しかし、世界経済は長期的には成長を続けてきました。短期的な下落があっても、10年や20年といった長期間保有することで、価格変動の影響を抑えられる可能性があります。

例えば、子どもの大学進学費用など数年以内に使う予定のお金であれば、株式投資ではなく預貯金など値動きの少ない資産で管理することも検討が必要です。

投資する前に確認したいポイント

まとまった資金を新NISAで運用する場合、まず確認したいのは「そのお金をいつ使う予定なのか」です。

10年以上使う予定がない余剰資金であれば、株式投資による成長を期待しやすくなります。しかし、数年以内に必要になる可能性がある資金の場合、相場下落時に売却せざるを得なくなるリスクがあります。

また、投資後に一時的に20%や30%程度値下がりしても、慌てず保有できるかどうかも重要な判断材料になります。

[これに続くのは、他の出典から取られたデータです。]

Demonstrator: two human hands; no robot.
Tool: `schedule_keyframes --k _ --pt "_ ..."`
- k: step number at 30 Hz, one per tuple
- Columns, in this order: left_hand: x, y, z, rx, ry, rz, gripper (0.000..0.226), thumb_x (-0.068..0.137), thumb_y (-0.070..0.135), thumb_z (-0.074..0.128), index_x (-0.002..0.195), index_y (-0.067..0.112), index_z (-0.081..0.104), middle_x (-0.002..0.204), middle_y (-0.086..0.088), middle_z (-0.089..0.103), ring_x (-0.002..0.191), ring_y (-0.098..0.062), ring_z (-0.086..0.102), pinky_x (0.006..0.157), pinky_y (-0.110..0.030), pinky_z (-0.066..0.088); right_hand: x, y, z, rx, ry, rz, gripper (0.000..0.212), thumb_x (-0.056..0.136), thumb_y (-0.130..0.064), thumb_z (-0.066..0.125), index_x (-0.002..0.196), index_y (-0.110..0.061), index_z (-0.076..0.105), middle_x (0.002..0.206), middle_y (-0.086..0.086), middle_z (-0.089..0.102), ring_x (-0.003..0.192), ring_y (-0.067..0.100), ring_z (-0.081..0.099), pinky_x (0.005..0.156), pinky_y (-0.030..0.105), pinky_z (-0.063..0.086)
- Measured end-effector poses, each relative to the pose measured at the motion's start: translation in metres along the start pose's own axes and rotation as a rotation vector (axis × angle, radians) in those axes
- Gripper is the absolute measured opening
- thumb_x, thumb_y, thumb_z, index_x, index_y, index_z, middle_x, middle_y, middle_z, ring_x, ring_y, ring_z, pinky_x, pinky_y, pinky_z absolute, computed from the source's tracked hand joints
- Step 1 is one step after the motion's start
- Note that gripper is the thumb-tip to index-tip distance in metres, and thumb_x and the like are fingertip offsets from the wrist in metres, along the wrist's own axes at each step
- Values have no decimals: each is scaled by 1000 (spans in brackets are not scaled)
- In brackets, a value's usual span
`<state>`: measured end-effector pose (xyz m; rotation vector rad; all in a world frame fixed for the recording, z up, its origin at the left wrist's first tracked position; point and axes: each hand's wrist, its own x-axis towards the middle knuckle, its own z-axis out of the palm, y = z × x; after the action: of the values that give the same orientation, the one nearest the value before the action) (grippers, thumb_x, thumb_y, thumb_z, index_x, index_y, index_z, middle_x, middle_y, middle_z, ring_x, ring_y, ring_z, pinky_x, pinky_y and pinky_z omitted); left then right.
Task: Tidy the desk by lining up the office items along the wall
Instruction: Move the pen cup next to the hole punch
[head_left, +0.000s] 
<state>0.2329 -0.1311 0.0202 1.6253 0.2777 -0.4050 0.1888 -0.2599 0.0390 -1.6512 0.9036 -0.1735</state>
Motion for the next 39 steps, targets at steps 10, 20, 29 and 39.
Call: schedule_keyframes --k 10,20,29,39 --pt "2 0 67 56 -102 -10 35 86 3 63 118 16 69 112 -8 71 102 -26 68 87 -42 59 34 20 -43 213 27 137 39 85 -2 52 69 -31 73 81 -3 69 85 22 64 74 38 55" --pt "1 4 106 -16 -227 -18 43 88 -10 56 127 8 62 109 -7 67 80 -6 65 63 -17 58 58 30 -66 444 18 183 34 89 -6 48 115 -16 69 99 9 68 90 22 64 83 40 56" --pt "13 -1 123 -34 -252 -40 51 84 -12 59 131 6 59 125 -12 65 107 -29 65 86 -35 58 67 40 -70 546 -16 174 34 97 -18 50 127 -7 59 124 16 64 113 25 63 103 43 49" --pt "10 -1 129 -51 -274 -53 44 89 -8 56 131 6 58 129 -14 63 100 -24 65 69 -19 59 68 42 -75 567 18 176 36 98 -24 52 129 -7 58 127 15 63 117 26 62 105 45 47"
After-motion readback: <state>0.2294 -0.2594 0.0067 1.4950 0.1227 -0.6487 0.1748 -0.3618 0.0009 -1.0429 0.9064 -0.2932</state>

まとめ|オルカンを一括購入するならタイミングより投資目的を考える

新NISAの成長投資枠でオルカンを80万円分購入する場合、絶対に正しいタイミングを事前に判断することはできません。

長期的な資産形成を目的としているなら、相場の短期的な上下よりも、早く投資を始めて市場にいる時間を確保する考え方もあります。

一方で、大切な資金を運用する場合は、全額一括購入だけでなく、分割投資など自分が安心して続けられる方法を選ぶことも大切です。投資期間、資金の使用予定、下落時の精神的な負担を考えたうえで、自分に合った方法を選択しましょう。